**PROBLEM REQUIREMENTS:**
Repeat the listing below line by line, exactly, leaving its pictures behind.

**DATA SECTION:**
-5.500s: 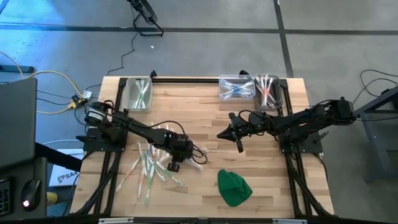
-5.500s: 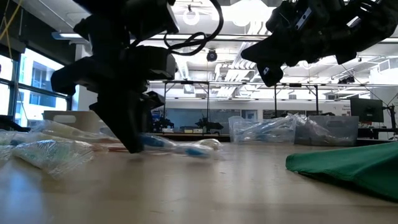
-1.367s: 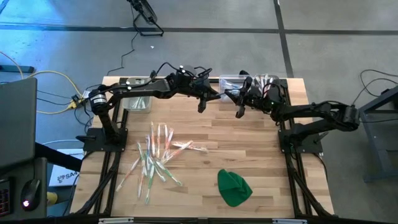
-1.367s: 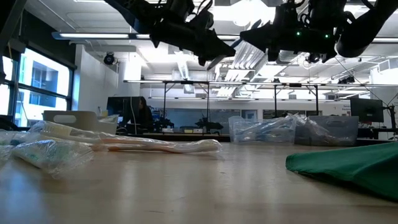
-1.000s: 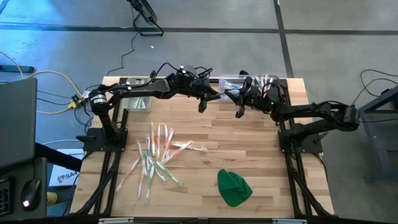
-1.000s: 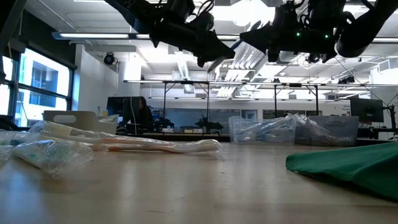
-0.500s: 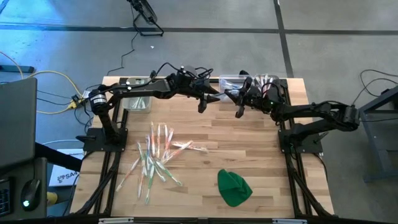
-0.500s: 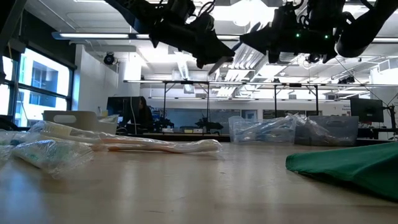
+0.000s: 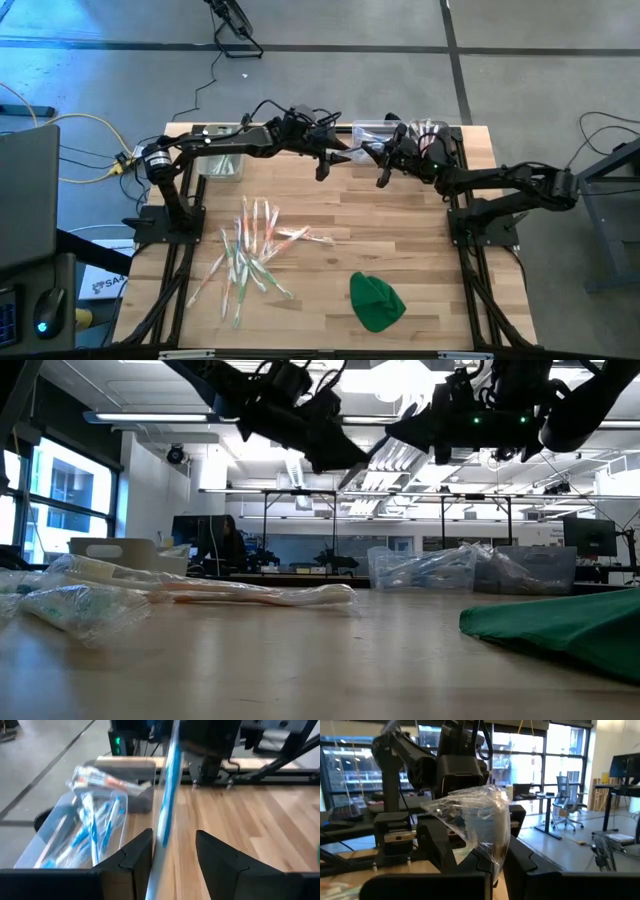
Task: Pick & Place Toothbrushes
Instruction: Put the blue toothbrush into the transparent bin
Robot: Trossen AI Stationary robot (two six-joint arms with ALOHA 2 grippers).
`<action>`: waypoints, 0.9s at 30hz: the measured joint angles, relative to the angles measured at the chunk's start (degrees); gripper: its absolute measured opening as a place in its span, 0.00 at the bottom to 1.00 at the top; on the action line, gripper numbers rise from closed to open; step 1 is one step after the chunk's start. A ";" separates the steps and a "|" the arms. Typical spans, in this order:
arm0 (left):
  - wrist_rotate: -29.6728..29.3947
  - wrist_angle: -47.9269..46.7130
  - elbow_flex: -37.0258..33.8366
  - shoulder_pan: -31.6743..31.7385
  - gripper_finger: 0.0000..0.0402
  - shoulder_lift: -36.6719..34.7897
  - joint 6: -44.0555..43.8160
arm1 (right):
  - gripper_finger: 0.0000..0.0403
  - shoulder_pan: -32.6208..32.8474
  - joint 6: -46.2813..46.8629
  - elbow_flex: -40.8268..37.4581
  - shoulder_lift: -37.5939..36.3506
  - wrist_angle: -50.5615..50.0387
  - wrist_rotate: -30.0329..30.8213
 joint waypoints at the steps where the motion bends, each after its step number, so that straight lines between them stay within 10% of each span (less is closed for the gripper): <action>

**TASK RESPONSE:**
-5.500s: 
-5.500s: 
-1.367s: 
-1.367s: 
-1.000s: 
-1.000s: 
-0.500s: 
-0.500s: 
+0.000s: 
Task: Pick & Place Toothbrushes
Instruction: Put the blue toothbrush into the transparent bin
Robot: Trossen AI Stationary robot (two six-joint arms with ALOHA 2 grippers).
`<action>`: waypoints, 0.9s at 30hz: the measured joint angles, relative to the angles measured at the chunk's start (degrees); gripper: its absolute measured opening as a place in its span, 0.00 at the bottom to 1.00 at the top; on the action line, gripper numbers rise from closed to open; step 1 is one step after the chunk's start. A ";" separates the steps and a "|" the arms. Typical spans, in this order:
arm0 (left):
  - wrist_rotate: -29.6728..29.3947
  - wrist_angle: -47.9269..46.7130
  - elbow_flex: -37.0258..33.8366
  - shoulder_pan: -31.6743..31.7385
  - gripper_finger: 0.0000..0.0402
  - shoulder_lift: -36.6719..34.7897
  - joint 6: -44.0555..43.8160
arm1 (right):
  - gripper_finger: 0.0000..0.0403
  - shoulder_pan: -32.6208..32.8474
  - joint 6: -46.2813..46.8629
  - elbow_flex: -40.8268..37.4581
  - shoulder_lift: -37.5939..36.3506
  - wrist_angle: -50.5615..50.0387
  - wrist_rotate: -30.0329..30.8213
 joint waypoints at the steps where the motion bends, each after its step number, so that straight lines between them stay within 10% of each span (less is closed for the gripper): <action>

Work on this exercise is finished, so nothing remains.